C. J. Harbach, T. W. Allen, C. R. Bowen, J. A. Davis, C. B. Hill, M. Leitman, B. R. Leonard, D. S. Mueller, G. B. Padgett, X. A. Phillips, R. W. Schneider, E. J. Sikora, A. K. Singh, and G. L. Hartman

April 2016

Review

The terms used to describe symptoms of delayed senescence in soybean often are used inconsistently or interchangeably and do not adequately distinguish the observed symptoms in the field. Various causes have been proposed to explain the development of delayed senescence symptoms. In this article, we review published reports on delayed senescence symptoms in soybean, summarize current research findings, provide examples of terms related to specific symptoms, and present an overview of the results of a multi-state survey directed to soybean growers to understand their concerns about delayed soybean senescence.
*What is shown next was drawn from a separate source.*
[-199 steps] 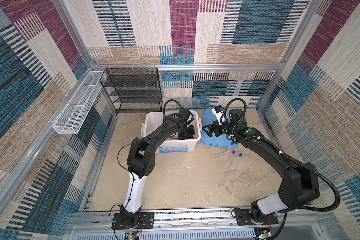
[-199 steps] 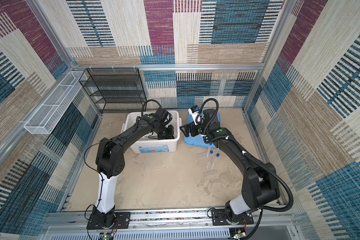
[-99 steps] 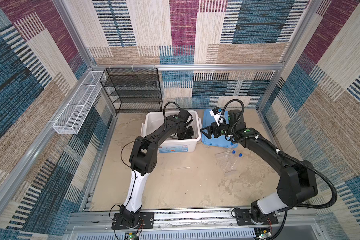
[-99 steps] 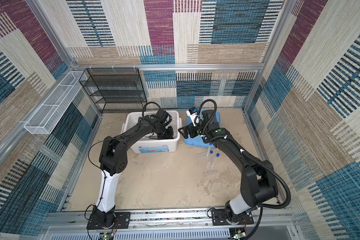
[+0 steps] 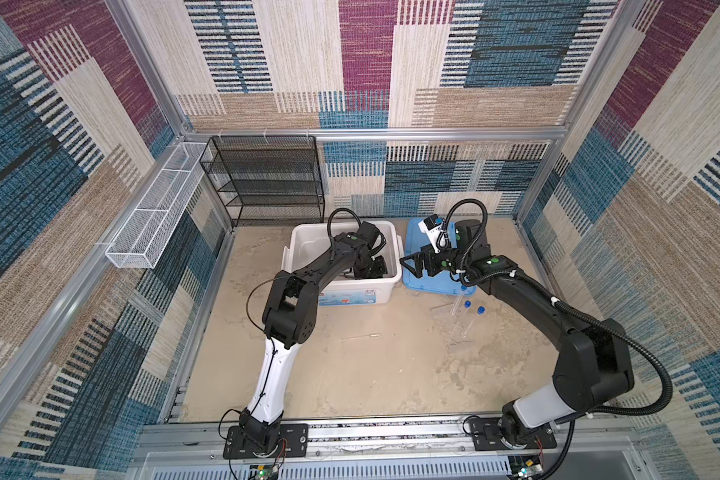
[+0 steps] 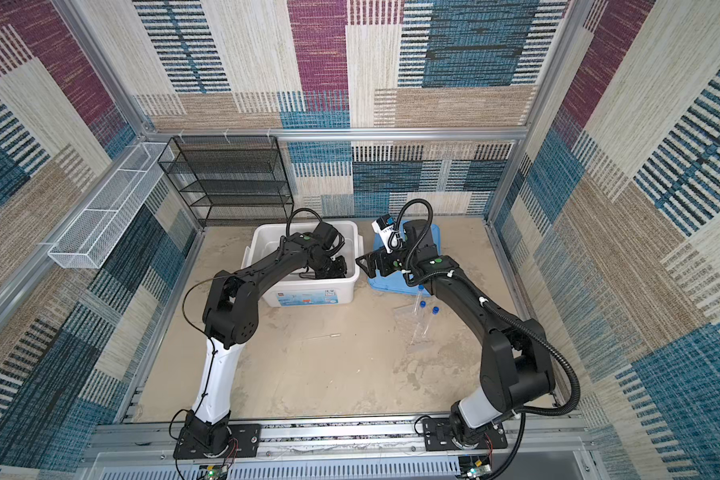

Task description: Organize the chemistry lab equipment

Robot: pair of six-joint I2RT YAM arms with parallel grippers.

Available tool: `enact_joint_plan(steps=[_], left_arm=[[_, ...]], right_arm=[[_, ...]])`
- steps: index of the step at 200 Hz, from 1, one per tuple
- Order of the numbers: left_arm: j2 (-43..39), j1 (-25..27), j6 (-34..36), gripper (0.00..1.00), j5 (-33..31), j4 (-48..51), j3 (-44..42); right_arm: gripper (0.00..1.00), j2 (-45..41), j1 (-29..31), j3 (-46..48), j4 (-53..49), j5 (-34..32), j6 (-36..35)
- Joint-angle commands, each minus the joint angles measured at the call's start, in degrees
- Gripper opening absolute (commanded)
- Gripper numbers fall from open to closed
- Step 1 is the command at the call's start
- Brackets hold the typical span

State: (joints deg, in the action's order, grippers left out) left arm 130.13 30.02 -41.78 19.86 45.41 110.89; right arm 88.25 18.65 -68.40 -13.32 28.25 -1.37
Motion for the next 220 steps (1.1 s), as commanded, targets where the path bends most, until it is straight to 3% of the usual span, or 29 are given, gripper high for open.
enact_joint_plan(steps=[1,88,100,142,187,220], left_arm=[[0.39,-0.05,-0.25,0.17,0.27,-0.32,0.22],[1.28,-0.62,-0.31,0.33,0.28,-0.85,-0.06],[0.76,-0.66,-0.16,0.39,-0.13,-0.89,-0.06],[-2.62,-0.67,1.04,0.76,-3.08,-0.85,-0.59],[-7.91,-0.75,1.47,0.83,-5.16,-0.62,-1.76],[-16.75,-0.68,1.71,0.9,-9.79,-0.67,-4.66]], right_arm=[[0.99,0.69,0.0,-0.8,0.38,1.29,-0.21],[0.99,2.29,0.09,-1.78,-1.04,1.43,-0.01],[0.99,1.76,0.09,-1.4,-0.48,1.52,0.03],[0.99,0.28,0.09,-1.74,-0.46,0.89,0.08],[0.99,-1.11,0.09,-2.44,-1.24,0.3,0.57],[1.0,-4.35,0.07,-2.58,-1.83,-1.28,0.97]])
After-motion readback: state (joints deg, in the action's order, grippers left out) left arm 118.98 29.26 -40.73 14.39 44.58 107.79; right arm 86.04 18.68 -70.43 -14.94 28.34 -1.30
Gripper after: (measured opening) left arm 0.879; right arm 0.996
Some of these terms, such as green bean syndrome and green stem syndrome, describe symptoms induced by biotic factors, while other terms describe symptoms associated with abiotic factors. Some delayed senescence terms involve the whole plant remaining green while other terms include just the stem and other plant parts such as pods. In the grower survey, 77% reported observing soybean plants or plant parts that remained green after most plants in the field were fully mature with ripe seed. Most respondents attributed these symptoms to changes in breeding and choice of cultivars. At the end of this article, we standardized the terms used to describe delayed senescence in soybean.